Work task
Every line of the entries below that includes "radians" belongs in the answer, copied as written.

━━━ Materials provided ━━━

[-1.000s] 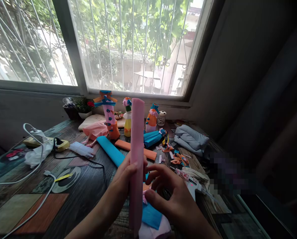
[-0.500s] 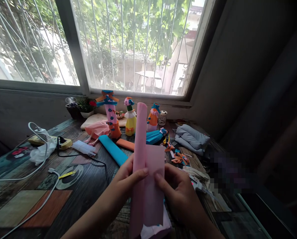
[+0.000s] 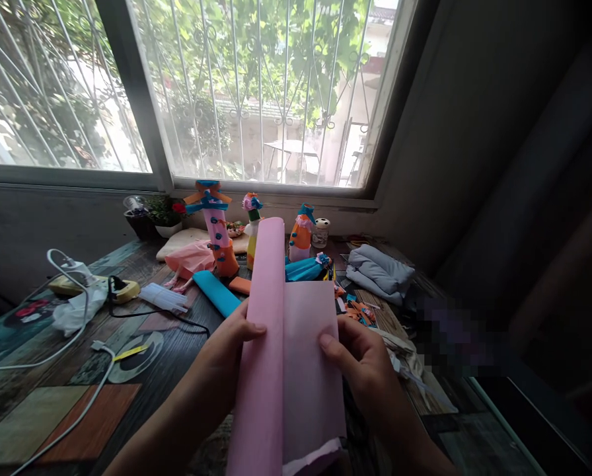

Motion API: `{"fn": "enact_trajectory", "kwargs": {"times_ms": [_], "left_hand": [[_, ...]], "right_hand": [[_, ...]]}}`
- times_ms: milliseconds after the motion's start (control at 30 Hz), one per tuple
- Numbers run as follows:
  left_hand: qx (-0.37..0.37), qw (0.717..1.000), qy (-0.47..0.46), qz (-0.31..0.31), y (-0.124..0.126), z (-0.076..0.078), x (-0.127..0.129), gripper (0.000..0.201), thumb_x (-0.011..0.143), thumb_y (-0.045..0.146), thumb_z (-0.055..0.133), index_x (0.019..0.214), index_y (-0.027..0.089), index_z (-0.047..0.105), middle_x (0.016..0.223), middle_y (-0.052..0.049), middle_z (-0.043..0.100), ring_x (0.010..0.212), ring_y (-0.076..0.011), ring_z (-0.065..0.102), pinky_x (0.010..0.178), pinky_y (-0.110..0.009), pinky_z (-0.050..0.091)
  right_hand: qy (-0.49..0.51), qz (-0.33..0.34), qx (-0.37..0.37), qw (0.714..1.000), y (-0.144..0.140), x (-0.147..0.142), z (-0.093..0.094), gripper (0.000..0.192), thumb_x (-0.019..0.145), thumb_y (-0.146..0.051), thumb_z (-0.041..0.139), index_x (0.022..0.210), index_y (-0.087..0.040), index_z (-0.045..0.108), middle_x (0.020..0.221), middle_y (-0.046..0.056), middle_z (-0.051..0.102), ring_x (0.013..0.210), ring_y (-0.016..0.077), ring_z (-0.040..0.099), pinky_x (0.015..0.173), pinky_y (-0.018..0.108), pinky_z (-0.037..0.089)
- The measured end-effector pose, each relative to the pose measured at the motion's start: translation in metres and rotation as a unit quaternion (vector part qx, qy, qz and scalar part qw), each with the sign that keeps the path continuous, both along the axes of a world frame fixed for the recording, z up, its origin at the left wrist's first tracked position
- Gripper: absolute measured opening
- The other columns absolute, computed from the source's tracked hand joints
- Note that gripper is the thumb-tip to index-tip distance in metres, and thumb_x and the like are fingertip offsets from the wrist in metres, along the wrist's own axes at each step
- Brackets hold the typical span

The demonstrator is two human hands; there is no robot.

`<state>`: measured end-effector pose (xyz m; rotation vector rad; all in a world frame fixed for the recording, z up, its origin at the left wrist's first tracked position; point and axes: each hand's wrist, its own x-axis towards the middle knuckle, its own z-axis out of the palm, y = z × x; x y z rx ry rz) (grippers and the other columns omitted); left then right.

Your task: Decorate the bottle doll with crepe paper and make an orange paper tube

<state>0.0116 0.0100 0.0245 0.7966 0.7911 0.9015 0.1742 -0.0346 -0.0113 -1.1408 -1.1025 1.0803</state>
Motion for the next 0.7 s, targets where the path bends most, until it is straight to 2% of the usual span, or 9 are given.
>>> {"fn": "enact_trajectory", "kwargs": {"times_ms": [167, 233, 367, 500, 700], "left_hand": [[0.069, 0.997, 0.019, -0.013, 0.005, -0.008, -0.007, 0.057, 0.069, 0.019, 0.064, 0.125, 0.019, 0.051, 0.091, -0.006, 0.07, 0.076, -0.0243, 0.065, 0.062, -0.027, 0.05], [0.091, 0.995, 0.034, -0.031, 0.004, -0.008, -0.009, 0.058, 0.07, 0.02, 0.065, 0.126, 0.022, 0.05, 0.095, -0.005, 0.069, 0.078, -0.0238, 0.065, 0.063, -0.027, 0.049], [0.084, 0.993, 0.042, -0.078, -0.002, -0.007, -0.009, 0.065, 0.073, 0.025, 0.067, 0.132, 0.028, 0.042, 0.11, -0.005, 0.066, 0.088, -0.0262, 0.064, 0.073, -0.031, 0.049], [0.096, 0.986, 0.066, -0.122, -0.003, -0.008, -0.012, 0.057, 0.073, 0.025, 0.069, 0.127, 0.031, 0.049, 0.116, -0.002, 0.064, 0.095, -0.0239, 0.061, 0.079, -0.028, 0.047], [0.15, 0.976, 0.101, -0.118, 0.001, -0.01, -0.019, 0.06, 0.079, 0.033, 0.067, 0.133, 0.035, 0.042, 0.122, -0.002, 0.06, 0.097, -0.0242, 0.06, 0.076, -0.026, 0.048]], "right_hand": [[0.037, 0.018, 0.017, 0.999, 0.002, 0.001, 0.002, 0.028, 0.078, -0.046, 0.064, 0.082, -0.018, 0.063, 0.078, 0.003, 0.066, 0.077, 0.0198, 0.059, 0.069, 0.028, 0.045], [0.05, 0.023, 0.023, 0.998, 0.002, 0.003, 0.004, 0.029, 0.078, -0.046, 0.065, 0.087, -0.019, 0.064, 0.08, 0.003, 0.066, 0.08, 0.0203, 0.06, 0.071, 0.028, 0.046], [0.023, 0.005, 0.002, 1.0, 0.0, 0.006, 0.005, 0.031, 0.073, -0.047, 0.07, 0.085, -0.019, 0.065, 0.07, 0.0, 0.06, 0.064, 0.0146, 0.054, 0.057, 0.023, 0.042], [-0.034, 0.001, -0.006, 0.999, -0.002, 0.005, 0.004, 0.029, 0.071, -0.046, 0.071, 0.079, -0.019, 0.068, 0.067, 0.001, 0.06, 0.06, 0.0142, 0.052, 0.053, 0.023, 0.041], [-0.028, -0.031, -0.011, 0.999, -0.001, 0.004, 0.002, 0.027, 0.072, -0.045, 0.069, 0.072, -0.018, 0.066, 0.062, -0.001, 0.056, 0.056, 0.0122, 0.048, 0.049, 0.021, 0.039]]}}
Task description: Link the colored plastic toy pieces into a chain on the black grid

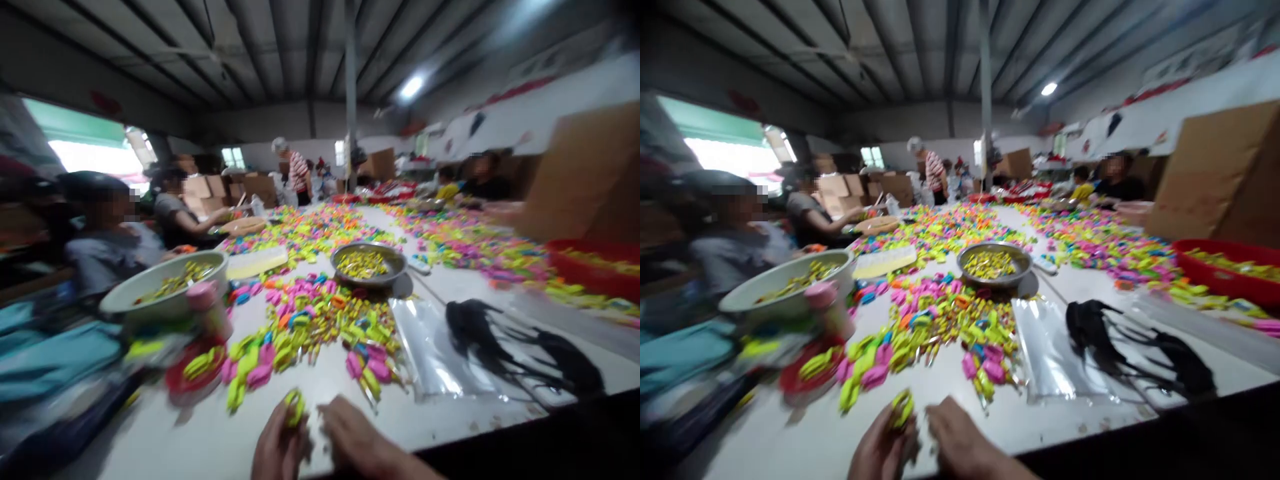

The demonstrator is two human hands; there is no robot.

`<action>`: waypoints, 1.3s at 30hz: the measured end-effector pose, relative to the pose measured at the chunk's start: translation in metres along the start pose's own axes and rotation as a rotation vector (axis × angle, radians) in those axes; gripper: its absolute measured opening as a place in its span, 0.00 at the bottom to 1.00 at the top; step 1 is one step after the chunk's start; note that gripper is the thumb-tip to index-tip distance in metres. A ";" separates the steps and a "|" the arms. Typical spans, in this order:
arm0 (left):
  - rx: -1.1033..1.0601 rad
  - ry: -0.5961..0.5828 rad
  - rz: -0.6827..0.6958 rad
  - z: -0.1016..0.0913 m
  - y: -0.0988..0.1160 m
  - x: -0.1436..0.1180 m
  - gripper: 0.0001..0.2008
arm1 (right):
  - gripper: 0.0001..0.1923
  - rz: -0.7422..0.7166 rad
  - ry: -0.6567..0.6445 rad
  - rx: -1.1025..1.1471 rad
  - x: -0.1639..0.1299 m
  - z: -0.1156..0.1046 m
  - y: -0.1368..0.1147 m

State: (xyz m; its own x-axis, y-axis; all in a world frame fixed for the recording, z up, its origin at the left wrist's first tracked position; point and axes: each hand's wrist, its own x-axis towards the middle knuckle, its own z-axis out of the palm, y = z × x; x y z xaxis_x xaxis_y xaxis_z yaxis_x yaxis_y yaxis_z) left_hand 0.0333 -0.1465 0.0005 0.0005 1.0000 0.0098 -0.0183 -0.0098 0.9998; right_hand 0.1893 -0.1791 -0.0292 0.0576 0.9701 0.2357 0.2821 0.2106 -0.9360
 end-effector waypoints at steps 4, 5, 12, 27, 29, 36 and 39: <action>-0.241 -0.213 -0.187 0.002 -0.002 -0.014 0.19 | 0.19 0.122 -0.024 0.130 -0.012 -0.028 -0.024; -0.236 -0.240 -0.153 0.001 -0.001 -0.017 0.19 | 0.22 0.190 -0.047 0.195 -0.013 -0.033 -0.027; 0.153 -0.376 0.174 -0.005 0.017 -0.038 0.11 | 0.21 0.270 -0.165 0.354 -0.025 -0.043 -0.049; 0.449 -0.279 0.576 0.005 0.002 -0.040 0.09 | 0.17 0.189 -0.215 0.115 -0.031 -0.058 -0.050; 0.505 -0.288 0.600 0.004 0.002 -0.040 0.09 | 0.17 0.149 -0.224 0.066 -0.031 -0.059 -0.050; 0.687 -0.296 0.672 0.002 0.004 -0.042 0.07 | 0.13 0.052 -0.210 -0.077 -0.031 -0.057 -0.053; 0.719 -0.291 0.702 0.001 0.003 -0.043 0.05 | 0.14 0.033 -0.222 -0.130 -0.031 -0.057 -0.052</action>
State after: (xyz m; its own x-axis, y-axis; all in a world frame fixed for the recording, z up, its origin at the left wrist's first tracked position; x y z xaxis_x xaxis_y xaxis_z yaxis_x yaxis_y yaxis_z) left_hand 0.0342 -0.1894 0.0026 0.4624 0.7316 0.5009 0.4910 -0.6817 0.5424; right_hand 0.2271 -0.2271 0.0271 -0.1391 0.9818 0.1293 0.4054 0.1756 -0.8971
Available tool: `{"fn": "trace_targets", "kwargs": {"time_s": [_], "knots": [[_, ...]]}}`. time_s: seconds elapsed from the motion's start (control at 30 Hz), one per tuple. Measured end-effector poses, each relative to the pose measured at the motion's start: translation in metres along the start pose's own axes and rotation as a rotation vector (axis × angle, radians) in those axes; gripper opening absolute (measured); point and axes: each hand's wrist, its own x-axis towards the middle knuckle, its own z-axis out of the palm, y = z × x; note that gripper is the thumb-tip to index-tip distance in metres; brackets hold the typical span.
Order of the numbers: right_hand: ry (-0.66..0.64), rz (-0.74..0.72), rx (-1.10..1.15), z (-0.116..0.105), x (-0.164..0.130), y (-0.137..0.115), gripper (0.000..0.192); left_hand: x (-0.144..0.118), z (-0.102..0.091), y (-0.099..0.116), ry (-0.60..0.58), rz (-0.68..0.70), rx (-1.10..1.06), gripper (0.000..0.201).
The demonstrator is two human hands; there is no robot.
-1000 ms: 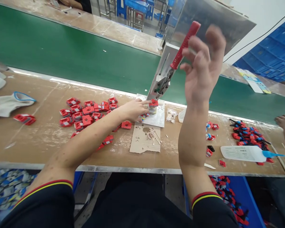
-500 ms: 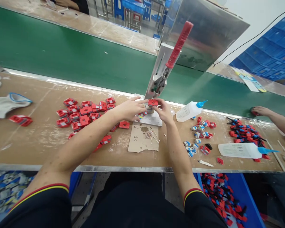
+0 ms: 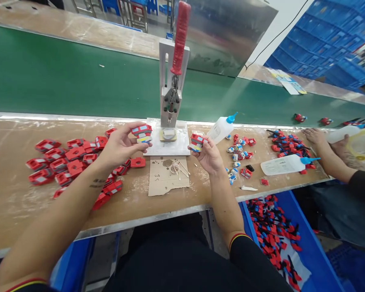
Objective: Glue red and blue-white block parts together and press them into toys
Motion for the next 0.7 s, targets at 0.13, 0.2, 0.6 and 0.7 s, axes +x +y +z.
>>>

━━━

Problem solution
`<action>`: waypoints, 1.3s at 30hz: the measured end-effector pose, relative to the pose measured at the chunk's start: translation in metres along the start pose's own axes and rotation as a rotation vector (axis × angle, radians) in those axes; gripper: its absolute measured opening as a place in its span, 0.00 at the bottom to 1.00 at the top; step 1 is one step after the chunk's start; note that gripper is the thumb-tip to index-tip distance in metres. A ";" separates the steps and a "|" the arms. Typical spans, in this order:
Available tool: `{"fn": "trace_targets", "kwargs": {"time_s": [_], "knots": [[_, ...]]}}`. time_s: seconds elapsed from the motion's start (control at 30 Hz), one per tuple. Measured end-effector poses, each relative to the pose measured at the motion's start: translation in metres along the start pose's own axes and rotation as a rotation vector (axis × angle, radians) in those axes; gripper opening absolute (measured); point and axes: each hand's wrist, its own x-axis towards the middle knuckle, its own z-axis out of the palm, y = z × x; note that gripper is the thumb-tip to index-tip distance in metres; brackets hold the typical span.

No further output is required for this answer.